The University of Minnesota has released a new hard red spring wheat variety called ‘MN-Rothsay.’ The variety features excellent straw strength with a good combination of yield, protein, and disease resistance.
“MN-Rothsay has straw strength comparable to Linkert but has about 10 percent higher grain yield,” says Jim Anderson, University of Minnesota wheat breeder in the Department of Agronomy and Plant Genetics. “The exceptional straw strength of Linkert was largely responsible for its 5-year reign from 2016–2020 as the most popular variety in the state, so our expectation is that MN-Rothsay’s higher grain yields, comparable or higher than other popular varieties, and improved disease resistance compared to Linkert will be attractive to growers.”
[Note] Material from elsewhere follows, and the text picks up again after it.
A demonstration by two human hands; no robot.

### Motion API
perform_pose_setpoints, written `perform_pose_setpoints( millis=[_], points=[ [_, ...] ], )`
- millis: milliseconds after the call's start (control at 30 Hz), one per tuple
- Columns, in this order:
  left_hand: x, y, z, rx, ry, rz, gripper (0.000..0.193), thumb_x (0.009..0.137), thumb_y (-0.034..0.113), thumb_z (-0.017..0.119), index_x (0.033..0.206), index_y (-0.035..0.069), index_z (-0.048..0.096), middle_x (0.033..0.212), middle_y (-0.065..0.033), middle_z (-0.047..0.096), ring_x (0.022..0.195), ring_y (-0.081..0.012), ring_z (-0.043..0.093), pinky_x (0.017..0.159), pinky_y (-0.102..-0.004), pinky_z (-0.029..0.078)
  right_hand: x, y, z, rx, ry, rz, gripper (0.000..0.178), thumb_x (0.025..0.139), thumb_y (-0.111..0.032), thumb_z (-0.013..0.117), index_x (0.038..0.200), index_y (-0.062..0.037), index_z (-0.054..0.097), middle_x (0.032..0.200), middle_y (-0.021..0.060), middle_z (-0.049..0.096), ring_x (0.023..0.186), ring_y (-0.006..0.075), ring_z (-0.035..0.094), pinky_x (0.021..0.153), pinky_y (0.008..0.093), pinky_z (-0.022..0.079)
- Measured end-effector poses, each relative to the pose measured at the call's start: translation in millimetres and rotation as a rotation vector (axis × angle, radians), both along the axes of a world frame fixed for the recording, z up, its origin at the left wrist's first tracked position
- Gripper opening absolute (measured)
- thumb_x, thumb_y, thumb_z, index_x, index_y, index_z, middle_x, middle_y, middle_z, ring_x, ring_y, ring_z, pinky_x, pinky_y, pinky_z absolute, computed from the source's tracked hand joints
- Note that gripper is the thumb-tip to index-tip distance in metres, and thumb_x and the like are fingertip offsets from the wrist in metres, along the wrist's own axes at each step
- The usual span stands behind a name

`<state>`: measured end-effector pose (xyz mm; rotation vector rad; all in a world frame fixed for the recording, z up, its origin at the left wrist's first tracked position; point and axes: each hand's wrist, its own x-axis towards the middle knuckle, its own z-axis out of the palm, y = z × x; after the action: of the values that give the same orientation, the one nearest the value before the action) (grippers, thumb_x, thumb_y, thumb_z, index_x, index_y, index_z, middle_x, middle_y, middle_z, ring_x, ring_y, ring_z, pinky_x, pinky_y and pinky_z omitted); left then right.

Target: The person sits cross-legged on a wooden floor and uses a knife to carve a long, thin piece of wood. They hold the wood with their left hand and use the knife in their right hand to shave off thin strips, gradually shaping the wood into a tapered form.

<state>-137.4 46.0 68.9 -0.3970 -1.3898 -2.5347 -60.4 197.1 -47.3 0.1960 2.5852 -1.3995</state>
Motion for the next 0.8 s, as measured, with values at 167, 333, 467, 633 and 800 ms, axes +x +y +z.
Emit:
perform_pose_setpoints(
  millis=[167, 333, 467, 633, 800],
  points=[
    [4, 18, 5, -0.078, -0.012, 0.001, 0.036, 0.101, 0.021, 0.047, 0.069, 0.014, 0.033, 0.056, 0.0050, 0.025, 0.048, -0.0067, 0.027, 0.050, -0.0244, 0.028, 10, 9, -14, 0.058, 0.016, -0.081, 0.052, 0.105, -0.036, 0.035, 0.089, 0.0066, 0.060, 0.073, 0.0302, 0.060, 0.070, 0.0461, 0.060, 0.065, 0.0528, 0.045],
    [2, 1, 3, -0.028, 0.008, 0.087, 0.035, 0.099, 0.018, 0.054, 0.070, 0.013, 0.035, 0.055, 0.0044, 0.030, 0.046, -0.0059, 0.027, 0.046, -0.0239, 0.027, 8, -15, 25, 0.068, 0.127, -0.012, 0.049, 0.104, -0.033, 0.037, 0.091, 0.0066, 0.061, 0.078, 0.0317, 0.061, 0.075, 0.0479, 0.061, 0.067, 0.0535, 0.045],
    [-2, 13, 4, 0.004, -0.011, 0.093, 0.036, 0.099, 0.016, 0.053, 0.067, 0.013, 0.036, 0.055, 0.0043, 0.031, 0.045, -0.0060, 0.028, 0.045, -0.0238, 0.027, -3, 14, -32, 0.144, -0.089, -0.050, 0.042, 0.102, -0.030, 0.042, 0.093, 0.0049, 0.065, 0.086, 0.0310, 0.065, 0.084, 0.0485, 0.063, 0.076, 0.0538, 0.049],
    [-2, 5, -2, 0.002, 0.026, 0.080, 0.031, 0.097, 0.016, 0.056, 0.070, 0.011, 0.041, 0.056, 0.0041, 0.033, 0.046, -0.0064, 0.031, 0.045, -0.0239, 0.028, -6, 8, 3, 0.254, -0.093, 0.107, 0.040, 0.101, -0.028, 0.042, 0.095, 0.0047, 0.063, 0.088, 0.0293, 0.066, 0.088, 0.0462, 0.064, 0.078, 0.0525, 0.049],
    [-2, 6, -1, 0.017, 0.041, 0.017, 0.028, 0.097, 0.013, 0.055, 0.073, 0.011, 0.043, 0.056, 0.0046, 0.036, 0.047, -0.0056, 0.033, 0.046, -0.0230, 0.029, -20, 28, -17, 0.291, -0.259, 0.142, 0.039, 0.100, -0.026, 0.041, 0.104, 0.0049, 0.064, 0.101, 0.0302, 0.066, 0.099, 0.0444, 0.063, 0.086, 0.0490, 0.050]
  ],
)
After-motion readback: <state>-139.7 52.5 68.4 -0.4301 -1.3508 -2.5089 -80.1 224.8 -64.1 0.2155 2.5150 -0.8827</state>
In addition to high yields, the protein level of MN-Rothsay is higher than other top yielding varieties along with good test weight and a good pre-harvest sprouting rating. MN-Rothsay has moderate overall disease resistance, with a very good score for leaf and stem rust, and a good Fusarium head blight (FHB) rating.
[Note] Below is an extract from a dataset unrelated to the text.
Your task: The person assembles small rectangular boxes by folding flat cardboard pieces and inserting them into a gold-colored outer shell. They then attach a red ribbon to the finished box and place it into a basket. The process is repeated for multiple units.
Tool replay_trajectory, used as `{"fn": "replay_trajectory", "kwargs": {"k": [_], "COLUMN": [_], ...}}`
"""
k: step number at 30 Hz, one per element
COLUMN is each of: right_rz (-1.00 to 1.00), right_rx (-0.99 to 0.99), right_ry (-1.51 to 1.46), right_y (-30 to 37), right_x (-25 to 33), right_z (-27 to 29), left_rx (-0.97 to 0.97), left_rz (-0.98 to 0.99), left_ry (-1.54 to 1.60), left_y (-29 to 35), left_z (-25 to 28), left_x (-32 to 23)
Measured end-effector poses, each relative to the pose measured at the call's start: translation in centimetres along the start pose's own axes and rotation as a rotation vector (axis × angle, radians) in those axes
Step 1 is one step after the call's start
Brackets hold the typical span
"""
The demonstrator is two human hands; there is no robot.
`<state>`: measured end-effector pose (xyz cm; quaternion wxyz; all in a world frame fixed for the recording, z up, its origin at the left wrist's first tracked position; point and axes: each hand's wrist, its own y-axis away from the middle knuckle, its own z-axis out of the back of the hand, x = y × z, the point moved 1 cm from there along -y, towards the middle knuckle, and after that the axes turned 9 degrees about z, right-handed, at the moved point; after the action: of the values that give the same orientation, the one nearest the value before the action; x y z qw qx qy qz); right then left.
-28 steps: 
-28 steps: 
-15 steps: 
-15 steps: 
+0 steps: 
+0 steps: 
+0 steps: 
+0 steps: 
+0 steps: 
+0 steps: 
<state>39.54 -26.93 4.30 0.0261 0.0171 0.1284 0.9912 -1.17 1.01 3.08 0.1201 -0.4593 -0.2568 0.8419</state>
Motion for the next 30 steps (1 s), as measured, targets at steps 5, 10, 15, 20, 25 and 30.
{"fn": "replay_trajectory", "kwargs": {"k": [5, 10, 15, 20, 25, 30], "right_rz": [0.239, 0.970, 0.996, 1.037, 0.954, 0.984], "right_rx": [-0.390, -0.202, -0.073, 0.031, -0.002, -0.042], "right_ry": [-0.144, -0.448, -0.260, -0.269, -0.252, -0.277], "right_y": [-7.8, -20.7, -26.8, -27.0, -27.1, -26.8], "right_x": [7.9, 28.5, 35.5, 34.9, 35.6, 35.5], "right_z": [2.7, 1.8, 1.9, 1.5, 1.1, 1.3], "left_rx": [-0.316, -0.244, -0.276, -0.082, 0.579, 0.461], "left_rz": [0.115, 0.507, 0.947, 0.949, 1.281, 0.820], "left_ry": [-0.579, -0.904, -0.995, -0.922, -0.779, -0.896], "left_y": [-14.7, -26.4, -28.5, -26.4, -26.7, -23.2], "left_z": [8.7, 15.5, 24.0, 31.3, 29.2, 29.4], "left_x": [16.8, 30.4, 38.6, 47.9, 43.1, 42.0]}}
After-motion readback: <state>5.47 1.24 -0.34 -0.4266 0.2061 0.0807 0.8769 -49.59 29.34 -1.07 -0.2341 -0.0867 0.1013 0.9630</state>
Prior to being formally named, MN-Rothsay was tested as MN15005-4. The line stood out in both state and regional trials including the Uniform Regional Nurseries trials, where it finished second in grain yield out of 33 experimental entries in 2018, eighth out of 34 in 2019, and had the best straw strength of all entries in both years.
Jochum Wiersma, University of Minnesota Extension Small Grains Specialist, stresses that, “The value growers place of straw strength cannot be overstated, making MN-Rothsay the logical choice to replace Linkert in the U’s line-up.”
MCIA certified seed growers received allocations of foundation seed of MN-Rothsay this spring. Despite the tough weather this spring, seed growers are excited about the new variety and will have seed available for planting next year. Look for a list of growers in the MCIA Directory this fall.
The new release is named in honor of the city of Rothsay, Minnesota, which is an area of the state with a long history of wheat production.